TASK GOAL:
Only the stretch of the listing below that runs from the line with "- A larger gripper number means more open" through the line with "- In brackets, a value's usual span" is to be printed, exactly and with both ends.

COLLECTED DATA:
+ + + + + + +

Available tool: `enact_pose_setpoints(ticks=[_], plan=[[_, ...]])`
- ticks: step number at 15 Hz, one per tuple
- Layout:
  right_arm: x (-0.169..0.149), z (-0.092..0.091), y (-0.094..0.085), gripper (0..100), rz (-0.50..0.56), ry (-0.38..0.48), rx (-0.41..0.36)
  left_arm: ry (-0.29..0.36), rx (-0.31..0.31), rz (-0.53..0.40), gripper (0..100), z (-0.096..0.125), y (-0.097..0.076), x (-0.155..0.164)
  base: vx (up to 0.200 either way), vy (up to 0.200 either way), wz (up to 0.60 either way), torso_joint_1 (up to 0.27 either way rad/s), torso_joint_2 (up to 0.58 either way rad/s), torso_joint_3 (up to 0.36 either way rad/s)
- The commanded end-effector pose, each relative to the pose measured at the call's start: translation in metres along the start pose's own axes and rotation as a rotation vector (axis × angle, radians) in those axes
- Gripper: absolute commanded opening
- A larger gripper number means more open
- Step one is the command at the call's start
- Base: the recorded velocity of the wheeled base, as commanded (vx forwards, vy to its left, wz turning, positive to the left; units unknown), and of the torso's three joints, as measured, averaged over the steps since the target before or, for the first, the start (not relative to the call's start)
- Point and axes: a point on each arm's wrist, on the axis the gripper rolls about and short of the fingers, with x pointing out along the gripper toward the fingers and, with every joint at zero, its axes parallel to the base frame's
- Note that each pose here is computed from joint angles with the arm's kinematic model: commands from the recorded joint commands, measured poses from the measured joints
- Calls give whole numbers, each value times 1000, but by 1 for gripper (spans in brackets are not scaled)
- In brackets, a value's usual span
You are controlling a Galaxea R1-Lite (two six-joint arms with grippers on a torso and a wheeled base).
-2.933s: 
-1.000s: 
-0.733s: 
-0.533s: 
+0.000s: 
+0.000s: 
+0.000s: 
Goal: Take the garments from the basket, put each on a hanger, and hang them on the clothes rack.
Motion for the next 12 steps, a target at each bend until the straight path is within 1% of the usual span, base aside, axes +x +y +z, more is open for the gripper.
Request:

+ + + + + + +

WRITTEN RESPONSE:
- A larger gripper number means more open
- Step one is the command at the call's start
- Base: the recorded velocity of the wheeled base, as commanded (vx forwards, vy to its left, wz turning, positive to the left; units unknown), and of the torso's three joints, as measured, averaged over the steps since the target before or, for the first, the start (not relative to the call's start)
- Point and axes: a point on each arm's wrist, on the axis the gripper rolls about and short of the fingers, with x pointing out along the gripper toward the fingers and, with every joint at zero, its axes parallel to the base frame's
- Note that each pose here is computed from joint angles with the arm's kinematic model: commands from the recorded joint commands, measured poses from the measured joints
- Calls give whole numbers, each value times 1000, but by 1 for gripper (spans in brackets are not scaled)
- In brackets, a value's usual span

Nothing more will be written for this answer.